Doublestar · 27/06/2021 20:33

Sorry, just read the stuff about your DH. Good grief!

coco123456789 · 27/06/2021 20:35

I am sure this is a wind up. It’s just not possible for someone to martyr themselves to this extent for so many years.

Men do have guilt by the way. My DH always feels guilty if he is away from the kids as he doesn’t see them as much (though that has changed with lockdown and working at home). Please don’t assume that your DHs behaviour is just typical man behaviour!

Rainbowbrite85 · 27/06/2021 20:36

I’ve said this, that it’s about the space and no one wanting me to be up at 7am but it makes no difference.

OP posts:
coco123456789 · 27/06/2021 20:40

What about when you go away as a couple for birthdays, anniversary’s etc. Surely a man wants his wife to himself for a break away sometimes for quality time?!

Rainbowbrite85 · 27/06/2021 20:44

We’ve never done that.

OP posts:
TheDevils · 27/06/2021 20:46

You are in an abusive relationship.

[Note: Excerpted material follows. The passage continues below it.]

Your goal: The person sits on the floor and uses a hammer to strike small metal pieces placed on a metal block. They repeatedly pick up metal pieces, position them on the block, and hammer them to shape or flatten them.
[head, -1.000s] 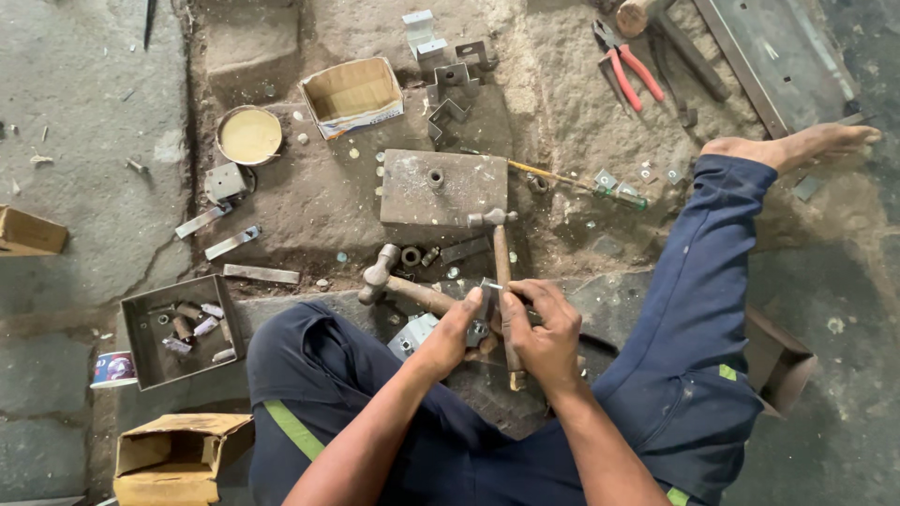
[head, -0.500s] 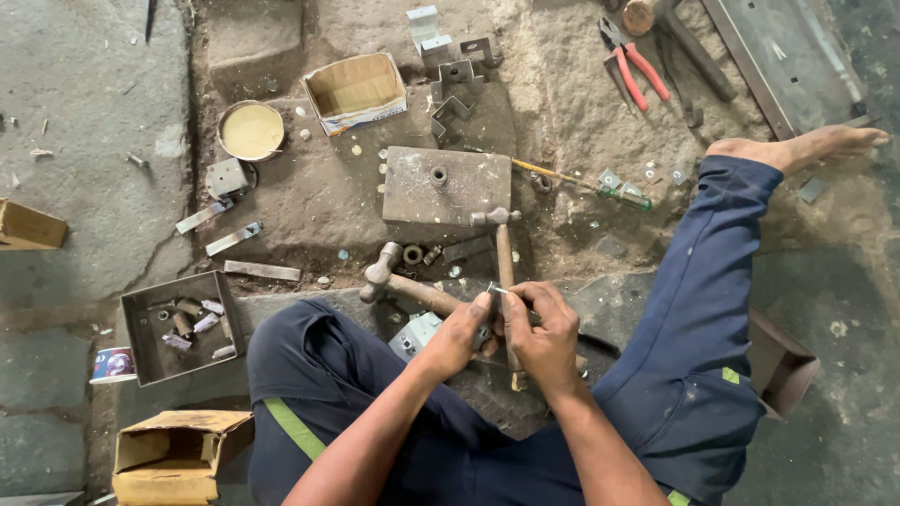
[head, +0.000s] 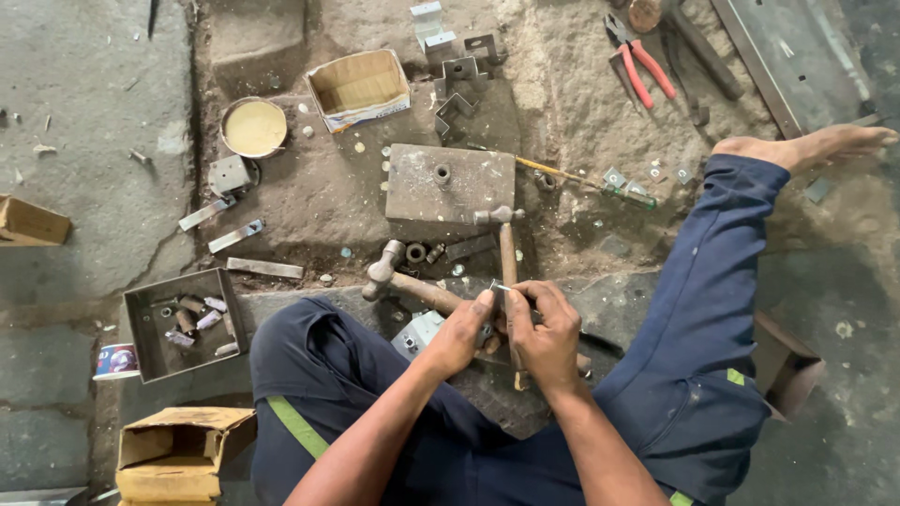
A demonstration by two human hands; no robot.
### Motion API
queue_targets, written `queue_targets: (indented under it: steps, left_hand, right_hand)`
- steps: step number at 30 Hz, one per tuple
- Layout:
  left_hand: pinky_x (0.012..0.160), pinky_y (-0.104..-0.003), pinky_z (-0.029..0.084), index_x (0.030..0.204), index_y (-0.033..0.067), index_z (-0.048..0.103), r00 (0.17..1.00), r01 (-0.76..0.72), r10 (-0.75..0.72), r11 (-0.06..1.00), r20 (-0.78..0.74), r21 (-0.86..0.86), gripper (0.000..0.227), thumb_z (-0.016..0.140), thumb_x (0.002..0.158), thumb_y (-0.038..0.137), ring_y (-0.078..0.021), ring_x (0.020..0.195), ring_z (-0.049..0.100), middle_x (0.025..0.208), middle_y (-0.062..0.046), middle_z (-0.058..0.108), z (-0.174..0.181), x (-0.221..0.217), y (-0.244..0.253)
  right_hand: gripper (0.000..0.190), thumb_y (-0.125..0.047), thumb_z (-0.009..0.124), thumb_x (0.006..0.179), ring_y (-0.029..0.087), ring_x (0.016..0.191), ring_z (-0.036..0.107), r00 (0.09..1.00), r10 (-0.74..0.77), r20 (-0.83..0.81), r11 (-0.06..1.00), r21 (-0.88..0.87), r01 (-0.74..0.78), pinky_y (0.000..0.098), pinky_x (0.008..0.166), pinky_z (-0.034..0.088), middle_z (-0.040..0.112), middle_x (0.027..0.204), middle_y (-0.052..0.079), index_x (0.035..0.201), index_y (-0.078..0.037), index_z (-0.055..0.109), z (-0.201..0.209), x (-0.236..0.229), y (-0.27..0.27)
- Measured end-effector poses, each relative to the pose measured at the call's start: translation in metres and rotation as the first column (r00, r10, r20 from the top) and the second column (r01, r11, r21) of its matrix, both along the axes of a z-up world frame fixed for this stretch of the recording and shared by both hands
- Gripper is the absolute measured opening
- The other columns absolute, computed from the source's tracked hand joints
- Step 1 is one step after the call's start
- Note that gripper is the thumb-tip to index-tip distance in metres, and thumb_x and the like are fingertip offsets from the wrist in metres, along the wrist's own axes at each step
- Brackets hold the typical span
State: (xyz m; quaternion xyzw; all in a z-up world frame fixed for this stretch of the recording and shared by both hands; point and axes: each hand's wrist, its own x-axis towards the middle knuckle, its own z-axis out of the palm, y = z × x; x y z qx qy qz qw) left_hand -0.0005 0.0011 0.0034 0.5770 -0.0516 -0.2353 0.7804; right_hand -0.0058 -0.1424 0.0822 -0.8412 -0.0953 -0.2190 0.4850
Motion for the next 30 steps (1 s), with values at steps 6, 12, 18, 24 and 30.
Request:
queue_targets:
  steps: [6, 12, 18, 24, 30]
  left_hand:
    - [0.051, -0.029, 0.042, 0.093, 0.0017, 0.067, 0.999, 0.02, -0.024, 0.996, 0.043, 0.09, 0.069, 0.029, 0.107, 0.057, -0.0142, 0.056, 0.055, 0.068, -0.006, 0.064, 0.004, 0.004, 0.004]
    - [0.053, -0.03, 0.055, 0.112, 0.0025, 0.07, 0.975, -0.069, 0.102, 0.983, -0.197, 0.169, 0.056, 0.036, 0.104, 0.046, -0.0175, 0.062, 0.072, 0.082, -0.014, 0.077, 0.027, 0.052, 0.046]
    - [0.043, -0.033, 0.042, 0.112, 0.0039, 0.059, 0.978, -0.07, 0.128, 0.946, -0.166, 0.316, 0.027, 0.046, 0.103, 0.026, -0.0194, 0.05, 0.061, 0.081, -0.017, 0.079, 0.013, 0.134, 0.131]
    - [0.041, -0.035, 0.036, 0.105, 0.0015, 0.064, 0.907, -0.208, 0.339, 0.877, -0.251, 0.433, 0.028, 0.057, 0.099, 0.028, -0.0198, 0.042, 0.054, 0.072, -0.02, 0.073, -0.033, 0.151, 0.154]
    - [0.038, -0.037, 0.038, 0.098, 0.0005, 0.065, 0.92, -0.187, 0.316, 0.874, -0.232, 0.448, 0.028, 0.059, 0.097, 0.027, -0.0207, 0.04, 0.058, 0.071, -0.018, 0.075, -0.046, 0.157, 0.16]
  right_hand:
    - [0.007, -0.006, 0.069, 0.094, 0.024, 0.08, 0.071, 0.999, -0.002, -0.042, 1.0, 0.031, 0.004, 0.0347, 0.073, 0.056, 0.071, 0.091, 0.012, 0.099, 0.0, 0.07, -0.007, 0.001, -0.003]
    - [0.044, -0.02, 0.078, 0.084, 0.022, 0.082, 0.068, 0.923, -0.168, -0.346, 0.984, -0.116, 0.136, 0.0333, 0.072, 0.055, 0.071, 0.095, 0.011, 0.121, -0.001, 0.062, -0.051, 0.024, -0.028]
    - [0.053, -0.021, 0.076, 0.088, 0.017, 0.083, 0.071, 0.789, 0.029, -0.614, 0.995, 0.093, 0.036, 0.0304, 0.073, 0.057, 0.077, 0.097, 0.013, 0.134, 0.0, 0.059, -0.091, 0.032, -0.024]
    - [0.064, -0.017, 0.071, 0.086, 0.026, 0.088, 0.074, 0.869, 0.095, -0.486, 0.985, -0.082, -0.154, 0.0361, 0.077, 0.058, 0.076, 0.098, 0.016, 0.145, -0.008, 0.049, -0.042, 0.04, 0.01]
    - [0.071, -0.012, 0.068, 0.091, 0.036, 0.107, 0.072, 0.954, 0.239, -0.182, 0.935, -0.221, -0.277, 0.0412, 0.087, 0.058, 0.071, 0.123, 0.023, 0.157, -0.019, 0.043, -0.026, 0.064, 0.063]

This level of control is not normal.

Do you have support IRL?

toocold54 · 27/06/2021 20:49

Honestly I think having a break away makes people better parents. It’s one night not one week. Go and enjoy yourself and let your parents enjoy themselves with their grandchildren Smile

toocold54 · 27/06/2021 20:51

Is your DH staying the night out with you? If not can you change your weekends so one of you are at home with the DCs if you’re worried?

Rainbowbrite85 · 27/06/2021 20:52

No DH is going out separately. That’s why I’m choosing this weekend because my parents can have the dc.
On a different weekend I just wouldn’t be able to go because DH wouldn’t have the dc but he wouldn’t like me asking my parents to either because it would reflect badly on him.

OP posts:
lardylegs123 · 27/06/2021 20:55

If you have only left your 13 year old overnight once in his life, because of your own anxiety, then that really isn't normal.
What on earth to you have to feel worried or guilty about? Confused
Just go and enjoy your child-free time. We adults are allowed to have our own life once in a while, and don't need it defined entirely by our offspring.

BernadetteRostankowskiWolowitz · 27/06/2021 20:56

So what's the next step? Are you happy to be married to a man who doesn't parent his own children?